Standard Chartered is launching a trade finance tokenisation pilot as part of a Monetary Authority of Singapore (MAS) initiative that is exploring the economic potential and value-adding use cases of the issuance of tokens linked to assets.
As part of Project Guardian, launched by the Singaporean regulator in May this year, the bank is leading a project to digitise the trade distribution market by transforming trade assets into transferable instruments that are more transparent and accessible to investors.
“Digital assets are here to stay, and we see its potential to play a greater role in supporting the real economy. By transforming trade assets into transferable instruments, we aim to improve [their]accessibility to an asset class which has largely been the domain of banks with participation from a broader range of investors,” says Kai Fehr, Standard Chartered’s global head of trade and working capital. “Not only can we potentially narrow the US$1.7tn global trade finance gap, this also offers investors the option to balance their portfolio with a digital token that has traceable intrinsic value.”
The aim of the pilot is to create an asset tokenisation use case for financial services, as well as reveal potential risk management issues.
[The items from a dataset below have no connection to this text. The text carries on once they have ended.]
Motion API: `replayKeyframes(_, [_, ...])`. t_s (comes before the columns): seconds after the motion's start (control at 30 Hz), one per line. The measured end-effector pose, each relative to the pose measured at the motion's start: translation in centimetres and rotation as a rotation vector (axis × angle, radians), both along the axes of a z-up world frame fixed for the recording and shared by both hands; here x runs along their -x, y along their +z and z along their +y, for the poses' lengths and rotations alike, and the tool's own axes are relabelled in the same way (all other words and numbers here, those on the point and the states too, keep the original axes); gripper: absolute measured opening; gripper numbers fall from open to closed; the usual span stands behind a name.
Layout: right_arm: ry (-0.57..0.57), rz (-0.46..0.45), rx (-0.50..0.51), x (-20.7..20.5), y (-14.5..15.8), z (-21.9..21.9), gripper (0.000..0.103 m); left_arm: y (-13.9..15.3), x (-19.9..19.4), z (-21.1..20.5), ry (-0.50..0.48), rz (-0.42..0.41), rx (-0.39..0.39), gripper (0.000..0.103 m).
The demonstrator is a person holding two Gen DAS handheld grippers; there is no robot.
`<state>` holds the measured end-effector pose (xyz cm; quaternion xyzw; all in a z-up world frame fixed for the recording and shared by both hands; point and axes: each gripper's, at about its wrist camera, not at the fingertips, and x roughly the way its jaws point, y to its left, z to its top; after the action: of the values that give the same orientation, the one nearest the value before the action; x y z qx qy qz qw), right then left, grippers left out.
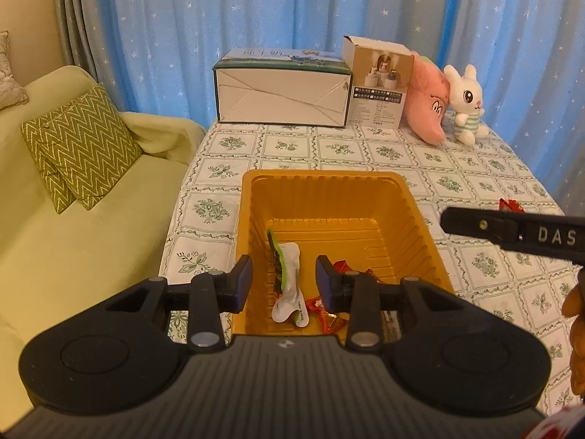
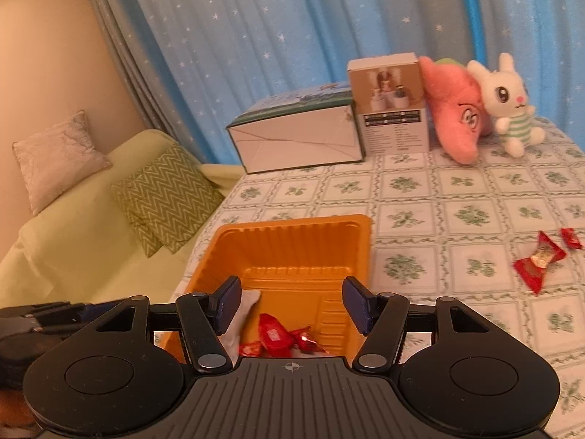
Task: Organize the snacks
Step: 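Carry both snacks over the orange tray and open both tools, then move both tools back toward the remaining red candies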
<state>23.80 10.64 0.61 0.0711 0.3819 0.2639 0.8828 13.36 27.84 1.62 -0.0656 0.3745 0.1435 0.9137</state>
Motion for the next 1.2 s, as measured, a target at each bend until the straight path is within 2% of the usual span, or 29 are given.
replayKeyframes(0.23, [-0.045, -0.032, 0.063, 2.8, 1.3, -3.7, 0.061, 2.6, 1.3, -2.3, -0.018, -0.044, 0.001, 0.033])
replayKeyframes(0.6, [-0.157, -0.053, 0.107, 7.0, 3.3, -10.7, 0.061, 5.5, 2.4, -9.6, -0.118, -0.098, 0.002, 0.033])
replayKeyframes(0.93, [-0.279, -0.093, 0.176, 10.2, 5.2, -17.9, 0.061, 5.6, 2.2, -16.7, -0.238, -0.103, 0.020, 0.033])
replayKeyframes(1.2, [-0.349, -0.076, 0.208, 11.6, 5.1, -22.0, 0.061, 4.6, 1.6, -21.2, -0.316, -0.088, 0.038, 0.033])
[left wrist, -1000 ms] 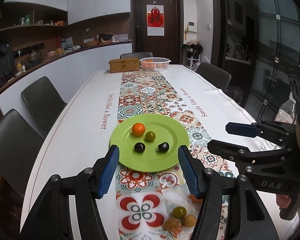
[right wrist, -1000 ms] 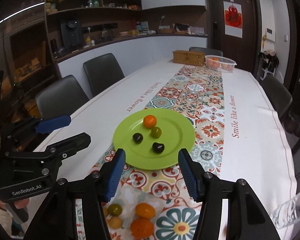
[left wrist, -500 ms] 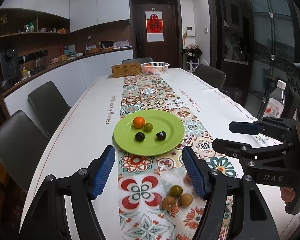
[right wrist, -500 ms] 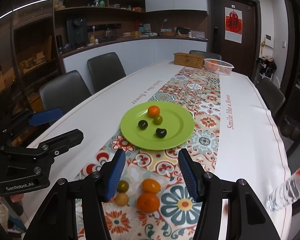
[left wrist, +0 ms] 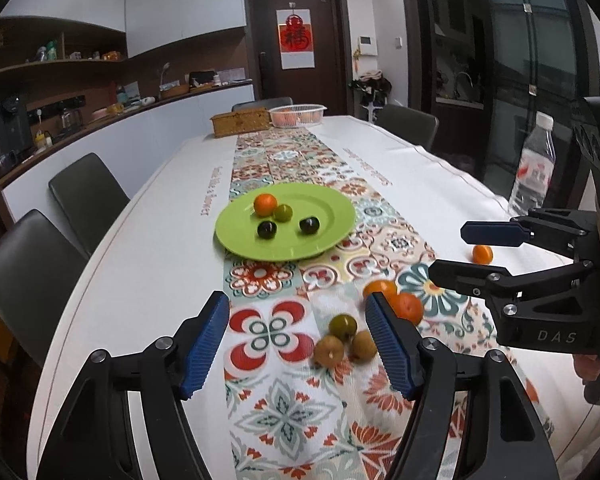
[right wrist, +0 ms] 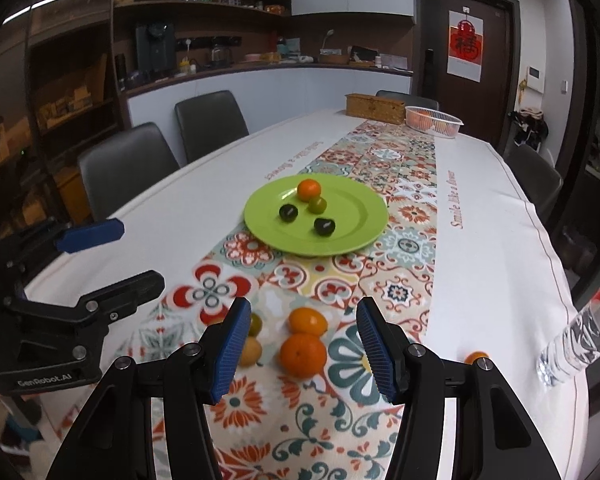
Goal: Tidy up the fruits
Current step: 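Withdraw both tools from the plate back toward the remaining fruits, then close the left gripper around a brown round fruit while the right gripper grasps the large orange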
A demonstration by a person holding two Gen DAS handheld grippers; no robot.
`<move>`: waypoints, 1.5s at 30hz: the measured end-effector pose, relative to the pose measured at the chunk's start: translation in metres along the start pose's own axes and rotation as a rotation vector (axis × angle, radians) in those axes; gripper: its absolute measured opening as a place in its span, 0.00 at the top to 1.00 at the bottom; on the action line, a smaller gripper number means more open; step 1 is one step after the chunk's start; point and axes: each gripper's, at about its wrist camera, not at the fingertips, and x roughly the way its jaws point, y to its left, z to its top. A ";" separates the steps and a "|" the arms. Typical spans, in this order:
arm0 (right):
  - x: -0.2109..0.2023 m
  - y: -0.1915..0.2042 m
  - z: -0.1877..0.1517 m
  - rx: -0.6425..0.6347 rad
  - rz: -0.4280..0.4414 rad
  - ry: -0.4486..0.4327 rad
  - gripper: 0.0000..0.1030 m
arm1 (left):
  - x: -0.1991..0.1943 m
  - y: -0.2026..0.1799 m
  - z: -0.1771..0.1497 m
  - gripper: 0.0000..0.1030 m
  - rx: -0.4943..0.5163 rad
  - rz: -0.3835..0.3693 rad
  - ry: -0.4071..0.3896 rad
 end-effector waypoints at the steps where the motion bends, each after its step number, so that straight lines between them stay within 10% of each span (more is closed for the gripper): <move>1: 0.001 0.001 -0.003 -0.005 -0.002 0.008 0.46 | 0.001 0.000 -0.004 0.32 0.004 -0.002 0.006; 22: 0.045 0.009 -0.041 -0.074 -0.030 0.140 0.46 | 0.052 -0.006 -0.044 0.33 0.096 -0.104 0.110; 45: 0.077 -0.001 -0.040 -0.012 0.014 0.199 0.46 | 0.094 -0.005 -0.042 0.62 0.095 -0.182 0.220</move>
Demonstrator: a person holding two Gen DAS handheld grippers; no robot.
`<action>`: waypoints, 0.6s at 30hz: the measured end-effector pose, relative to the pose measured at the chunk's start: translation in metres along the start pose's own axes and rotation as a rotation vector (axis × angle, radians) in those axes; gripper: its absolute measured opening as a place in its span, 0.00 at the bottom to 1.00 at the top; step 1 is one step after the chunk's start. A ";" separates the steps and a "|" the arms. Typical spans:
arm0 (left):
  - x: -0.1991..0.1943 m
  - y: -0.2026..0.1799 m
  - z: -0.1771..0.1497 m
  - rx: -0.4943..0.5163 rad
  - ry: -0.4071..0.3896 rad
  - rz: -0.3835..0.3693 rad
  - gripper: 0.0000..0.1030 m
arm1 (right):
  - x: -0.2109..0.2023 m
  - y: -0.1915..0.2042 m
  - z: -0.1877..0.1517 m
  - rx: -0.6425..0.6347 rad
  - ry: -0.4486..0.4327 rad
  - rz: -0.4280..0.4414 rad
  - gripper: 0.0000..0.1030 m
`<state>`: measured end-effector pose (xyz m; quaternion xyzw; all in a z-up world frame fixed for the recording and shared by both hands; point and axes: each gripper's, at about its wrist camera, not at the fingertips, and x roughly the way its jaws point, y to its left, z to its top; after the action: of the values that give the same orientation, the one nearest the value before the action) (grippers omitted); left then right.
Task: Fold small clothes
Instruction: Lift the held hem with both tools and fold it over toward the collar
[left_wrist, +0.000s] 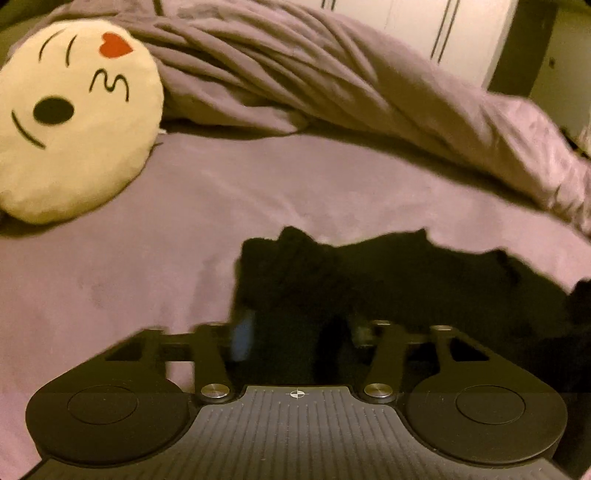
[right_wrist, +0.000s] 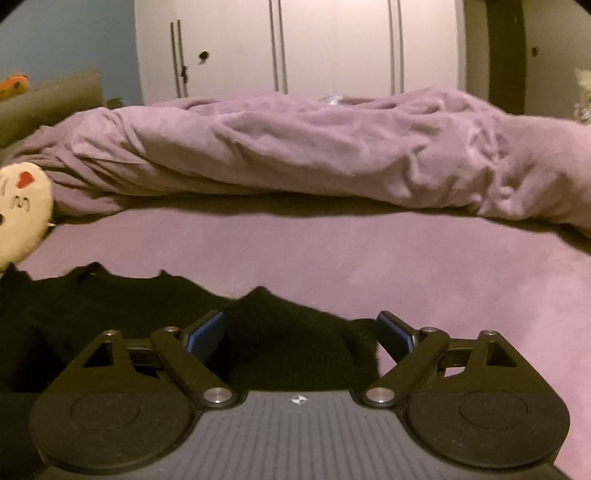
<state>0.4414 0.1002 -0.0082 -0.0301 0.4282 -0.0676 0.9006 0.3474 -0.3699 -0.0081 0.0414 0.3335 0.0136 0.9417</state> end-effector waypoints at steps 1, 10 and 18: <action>0.003 -0.002 0.001 0.014 0.013 0.037 0.24 | 0.005 0.004 -0.001 -0.028 0.023 -0.001 0.86; -0.006 0.002 0.004 -0.032 -0.024 0.082 0.12 | 0.005 0.017 -0.007 -0.117 0.022 -0.036 0.10; -0.044 0.010 0.023 -0.100 -0.153 0.083 0.11 | -0.041 0.004 0.016 -0.015 -0.160 -0.081 0.05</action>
<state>0.4333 0.1162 0.0390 -0.0626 0.3620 -0.0063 0.9301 0.3250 -0.3691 0.0303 0.0219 0.2585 -0.0253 0.9654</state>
MAS says it will use the findings to study the regulatory and risk management implications of tokenised asset transactions.
Leveraging tokenisation to bring more liquidity into trade finance is fast becoming a key area of focus for the industry. In July this year, Tradeteq, a technology provider for trade finance asset distribution, started to fractionalise and tokenise pools of repackaged securitised trade finance assets on the XDC blockchain network, using what it called the first-ever fully regulated, trade finance-backed fungible security token.
Standard Chartered has also been utilising tokenisation technology in deep-tier domestic supply chain financing transactions with Linklogis in China. In a deal carried out in 2019, for example, invoices from suppliers to Digital Guangdong were digitalised and recorded onto a blockchain, which then issued tokens representing the underlying account receivable. The suppliers were then able to split and transfer the tokens to their own suppliers, and their suppliers’ suppliers, enabling deep-tier suppliers to access financing at more affordable rates based on the anchor buyer’s credit rating.
The announcement marks the second pilot taking place under Project Guardian. MAS announced the completion of the first industry pilot, which explored potential decentralised finance applications in wholesale funding markets, today.